- [THE TASK]: Return the listing exactly, please; no pictures.

- [INFORMATION]:
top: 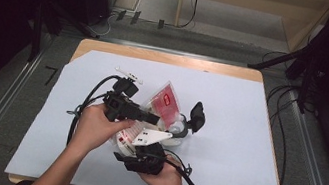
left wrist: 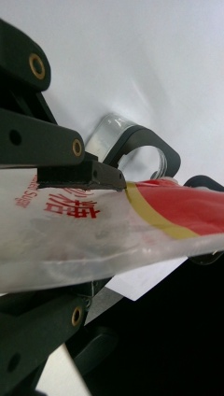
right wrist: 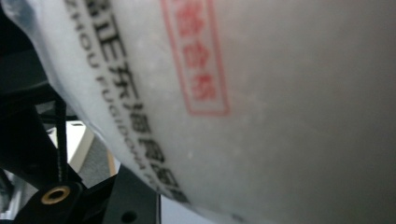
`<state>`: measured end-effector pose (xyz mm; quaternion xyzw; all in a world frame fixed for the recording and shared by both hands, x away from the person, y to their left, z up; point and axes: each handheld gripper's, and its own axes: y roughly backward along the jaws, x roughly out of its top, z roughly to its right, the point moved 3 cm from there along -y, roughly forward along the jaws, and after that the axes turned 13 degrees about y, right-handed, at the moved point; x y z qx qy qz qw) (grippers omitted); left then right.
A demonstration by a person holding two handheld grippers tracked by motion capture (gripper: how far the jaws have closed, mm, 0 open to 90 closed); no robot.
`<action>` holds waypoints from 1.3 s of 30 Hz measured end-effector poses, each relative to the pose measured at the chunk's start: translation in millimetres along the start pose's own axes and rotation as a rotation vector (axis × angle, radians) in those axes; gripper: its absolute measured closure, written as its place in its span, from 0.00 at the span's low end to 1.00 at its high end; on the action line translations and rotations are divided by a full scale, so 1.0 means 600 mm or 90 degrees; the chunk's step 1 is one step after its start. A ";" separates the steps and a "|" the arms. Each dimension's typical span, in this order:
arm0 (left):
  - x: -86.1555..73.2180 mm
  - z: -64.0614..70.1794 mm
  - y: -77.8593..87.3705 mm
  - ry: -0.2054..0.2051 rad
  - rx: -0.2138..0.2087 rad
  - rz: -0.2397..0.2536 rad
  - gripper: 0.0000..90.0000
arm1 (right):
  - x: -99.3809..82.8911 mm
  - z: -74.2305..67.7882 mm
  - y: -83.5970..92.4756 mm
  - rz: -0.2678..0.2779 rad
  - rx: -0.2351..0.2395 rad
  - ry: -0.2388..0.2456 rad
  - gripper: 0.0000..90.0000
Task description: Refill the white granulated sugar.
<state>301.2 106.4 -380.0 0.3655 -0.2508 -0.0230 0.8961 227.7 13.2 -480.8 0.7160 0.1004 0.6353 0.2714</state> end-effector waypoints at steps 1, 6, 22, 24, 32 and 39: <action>0.000 0.000 0.001 0.002 0.004 0.001 0.69 | 0.000 0.000 0.000 0.002 0.004 -0.005 0.66; 0.001 0.002 0.003 -0.012 0.023 0.015 0.71 | 0.003 -0.002 -0.002 0.012 0.024 -0.007 0.65; -0.001 0.010 0.002 -0.031 0.035 0.004 0.68 | 0.003 0.001 0.001 0.020 0.027 -0.029 0.66; -0.001 0.011 0.004 -0.039 0.034 -0.001 0.69 | 0.004 0.002 0.003 0.026 0.030 -0.035 0.67; -0.002 0.013 0.006 -0.005 0.038 -0.003 0.70 | 0.009 0.004 0.009 0.043 0.039 -0.051 0.67; -0.001 0.015 0.007 -0.014 0.064 0.018 0.87 | 0.017 -0.002 0.006 0.012 0.012 0.003 0.67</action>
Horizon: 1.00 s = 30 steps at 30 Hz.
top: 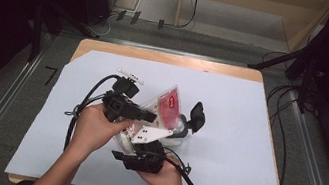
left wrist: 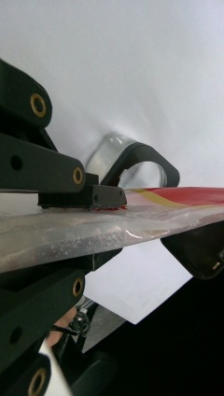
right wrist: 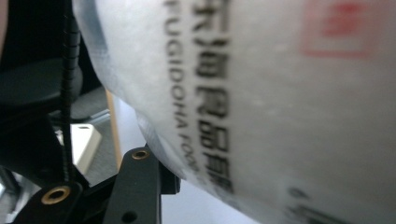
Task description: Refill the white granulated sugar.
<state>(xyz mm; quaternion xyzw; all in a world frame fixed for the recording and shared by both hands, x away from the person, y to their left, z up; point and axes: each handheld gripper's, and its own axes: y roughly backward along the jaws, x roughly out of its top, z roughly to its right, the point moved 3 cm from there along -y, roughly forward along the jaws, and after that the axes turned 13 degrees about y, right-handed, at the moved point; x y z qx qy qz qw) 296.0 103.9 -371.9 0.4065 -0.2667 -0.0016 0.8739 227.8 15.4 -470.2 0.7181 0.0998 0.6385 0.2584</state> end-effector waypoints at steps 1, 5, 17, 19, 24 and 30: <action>0.001 0.001 0.001 0.003 -0.001 0.000 0.87 | 0.002 0.000 -0.001 -0.003 -0.005 0.007 0.67; 0.003 0.006 0.001 0.004 -0.004 0.009 0.85 | 0.007 -0.002 -0.002 -0.007 -0.013 0.020 0.68; 0.007 0.003 0.005 0.004 -0.038 0.039 0.78 | 0.018 0.004 0.003 0.020 -0.004 -0.016 0.69; 0.007 0.004 0.005 0.006 -0.041 0.043 0.77 | 0.019 0.006 0.004 0.024 -0.001 -0.022 0.69; 0.008 0.008 0.008 -0.010 -0.017 0.038 0.83 | 0.021 0.006 0.004 0.022 -0.004 -0.015 0.69; 0.017 0.012 0.010 -0.013 0.009 0.008 0.88 | 0.025 0.003 0.006 0.008 0.004 0.007 0.69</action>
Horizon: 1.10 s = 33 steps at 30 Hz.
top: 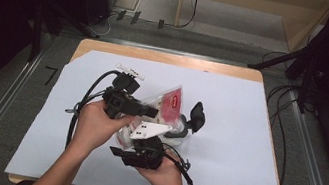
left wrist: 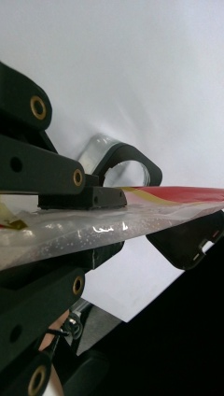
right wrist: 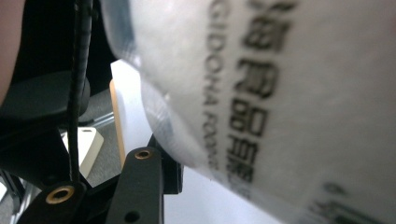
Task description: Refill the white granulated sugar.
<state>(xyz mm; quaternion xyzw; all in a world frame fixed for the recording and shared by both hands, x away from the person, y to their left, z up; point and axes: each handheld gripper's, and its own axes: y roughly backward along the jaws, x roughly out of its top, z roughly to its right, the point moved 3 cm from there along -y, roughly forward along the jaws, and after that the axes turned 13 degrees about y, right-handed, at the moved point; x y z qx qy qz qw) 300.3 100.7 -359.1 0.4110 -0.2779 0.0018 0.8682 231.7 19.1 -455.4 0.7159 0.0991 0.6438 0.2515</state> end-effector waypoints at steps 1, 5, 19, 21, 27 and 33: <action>0.002 0.000 -0.002 0.004 -0.003 -0.001 0.88 | 0.001 0.001 0.000 -0.003 -0.004 0.004 0.69; 0.009 -0.008 -0.002 0.024 -0.022 -0.005 0.88 | 0.004 0.006 0.000 -0.007 -0.009 0.006 0.69; 0.014 -0.021 -0.001 0.066 -0.062 -0.002 0.82 | 0.010 0.009 -0.004 0.003 0.001 -0.012 0.70; 0.014 -0.022 -0.002 0.068 -0.069 0.000 0.78 | 0.010 0.010 -0.003 0.006 0.003 -0.018 0.70; 0.012 -0.019 -0.001 0.042 -0.070 0.005 0.74 | 0.009 0.016 0.000 0.010 0.004 -0.031 0.70; 0.011 -0.016 -0.002 0.028 -0.060 0.013 0.74 | 0.008 0.016 0.000 0.008 0.003 -0.033 0.70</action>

- [SOLUTION]:
top: 
left wrist: 
right wrist: 
`<state>`: measured end-effector pose (xyz mm; quaternion xyzw; all in a world frame fixed for the recording and shared by both hands, x away from the person, y to their left, z up; point and axes: each handheld gripper's, and its own axes: y roughly backward along the jaws, x roughly out of its top, z roughly to its right, the point moved 3 cm from there along -y, roughly forward along the jaws, and after that the axes turned 13 degrees about y, right-handed, at the moved point; x y z qx qy qz qw) (grippers omitted); left then right.
A demonstration by a person holding two handheld grippers tracked by motion capture (gripper: how far the jaws have closed, mm, 0 open to 90 closed); no robot.
`<action>` holds waypoints from 1.3 s of 30 Hz measured end-effector poses, each relative to the pose measured at the chunk's start: translation in millimetres along the start pose's own axes and rotation as a rotation vector (axis × angle, radians) in those axes; gripper: its absolute measured closure, written as its place in its span, from 0.00 at the span's low end to 1.00 at its high end; on the action line translations and rotations are divided by a full scale, so 1.0 means 600 mm or 90 degrees; the chunk's step 1 is one step after its start. A ";" separates the steps and a "|" the arms. Each dimension's typical span, in this order:
arm0 (left):
  - x: -86.1555..73.2180 mm
  - z: -64.0614..70.1794 mm
  - y: -77.8593..87.3705 mm
  - ry: -0.2054..0.2051 rad
  - rx: -0.2138..0.2087 rad
  - rz: -0.2397..0.2536 rad
  - gripper: 0.0000..90.0000
arm1 (right):
  - x: -99.3809..82.8911 mm
  - z: -74.2305..67.7882 mm
  - y: -83.5970..92.4756 mm
  - rz: -0.2678..0.2779 rad
  - rx: -0.2351..0.2395 rad
  - ry: -0.2388..0.2456 rad
  - gripper: 0.0000..90.0000
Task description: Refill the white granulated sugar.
<state>301.2 106.4 -380.0 0.3655 -0.2508 -0.0230 0.8961 227.7 13.2 -480.8 0.7160 0.1004 0.6353 0.2714</state> end-effector waypoints at steps 1, 6, 22, 24, 32 and 39: <action>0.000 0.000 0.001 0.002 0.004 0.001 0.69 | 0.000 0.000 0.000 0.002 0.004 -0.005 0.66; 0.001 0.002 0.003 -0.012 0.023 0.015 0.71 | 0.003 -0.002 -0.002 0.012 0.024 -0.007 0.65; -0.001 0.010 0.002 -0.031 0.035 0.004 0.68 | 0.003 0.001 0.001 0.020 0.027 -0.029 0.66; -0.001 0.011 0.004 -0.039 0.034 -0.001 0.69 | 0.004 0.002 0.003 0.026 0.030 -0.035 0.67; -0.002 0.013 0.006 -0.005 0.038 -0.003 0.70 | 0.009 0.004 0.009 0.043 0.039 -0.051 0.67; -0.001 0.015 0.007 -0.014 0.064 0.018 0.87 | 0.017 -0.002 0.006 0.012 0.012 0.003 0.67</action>
Horizon: 1.00 s = 30 steps at 30 Hz.
top: 
left wrist: 
right wrist: 
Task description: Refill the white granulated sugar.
<state>(xyz mm; quaternion xyzw; all in a world frame fixed for the recording and shared by both hands, x away from the person, y to their left, z up; point and axes: each handheld gripper's, and its own axes: y roughly backward along the jaws, x roughly out of its top, z roughly to its right, the point moved 3 cm from there along -y, roughly forward along the jaws, and after that the axes turned 13 degrees about y, right-handed, at the moved point; x y z qx qy qz qw) 296.0 103.9 -371.9 0.4065 -0.2667 -0.0016 0.8739 227.8 15.4 -470.2 0.7181 0.0998 0.6385 0.2584</state> end-effector waypoints at steps 1, 5, 17, 19, 24 and 30: <action>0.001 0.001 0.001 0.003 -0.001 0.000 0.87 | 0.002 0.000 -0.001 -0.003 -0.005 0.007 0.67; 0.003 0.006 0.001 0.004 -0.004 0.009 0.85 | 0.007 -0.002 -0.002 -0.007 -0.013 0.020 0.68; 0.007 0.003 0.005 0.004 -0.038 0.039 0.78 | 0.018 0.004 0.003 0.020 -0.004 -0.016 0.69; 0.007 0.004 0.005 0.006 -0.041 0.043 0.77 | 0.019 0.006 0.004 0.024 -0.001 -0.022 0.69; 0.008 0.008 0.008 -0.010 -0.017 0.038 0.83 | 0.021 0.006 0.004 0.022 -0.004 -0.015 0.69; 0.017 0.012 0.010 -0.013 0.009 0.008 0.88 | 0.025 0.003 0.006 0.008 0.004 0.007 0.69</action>
Horizon: 1.10 s = 33 steps at 30 Hz.
top: 
left wrist: 
right wrist: 
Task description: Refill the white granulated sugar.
<state>(xyz mm; quaternion xyzw; all in a world frame fixed for the recording and shared by both hands, x away from the person, y to their left, z up; point and axes: each handheld gripper's, and its own axes: y roughly backward along the jaws, x roughly out of its top, z roughly to its right, the point moved 3 cm from there along -y, roughly forward along the jaws, and after that the axes turned 13 degrees about y, right-handed, at the moved point; x y z qx qy qz qw) 300.3 100.7 -359.1 0.4110 -0.2779 0.0018 0.8682 231.7 19.1 -455.4 0.7159 0.0991 0.6438 0.2515</state> end-effector waypoints at steps 1, 5, 19, 21, 27 and 33: <action>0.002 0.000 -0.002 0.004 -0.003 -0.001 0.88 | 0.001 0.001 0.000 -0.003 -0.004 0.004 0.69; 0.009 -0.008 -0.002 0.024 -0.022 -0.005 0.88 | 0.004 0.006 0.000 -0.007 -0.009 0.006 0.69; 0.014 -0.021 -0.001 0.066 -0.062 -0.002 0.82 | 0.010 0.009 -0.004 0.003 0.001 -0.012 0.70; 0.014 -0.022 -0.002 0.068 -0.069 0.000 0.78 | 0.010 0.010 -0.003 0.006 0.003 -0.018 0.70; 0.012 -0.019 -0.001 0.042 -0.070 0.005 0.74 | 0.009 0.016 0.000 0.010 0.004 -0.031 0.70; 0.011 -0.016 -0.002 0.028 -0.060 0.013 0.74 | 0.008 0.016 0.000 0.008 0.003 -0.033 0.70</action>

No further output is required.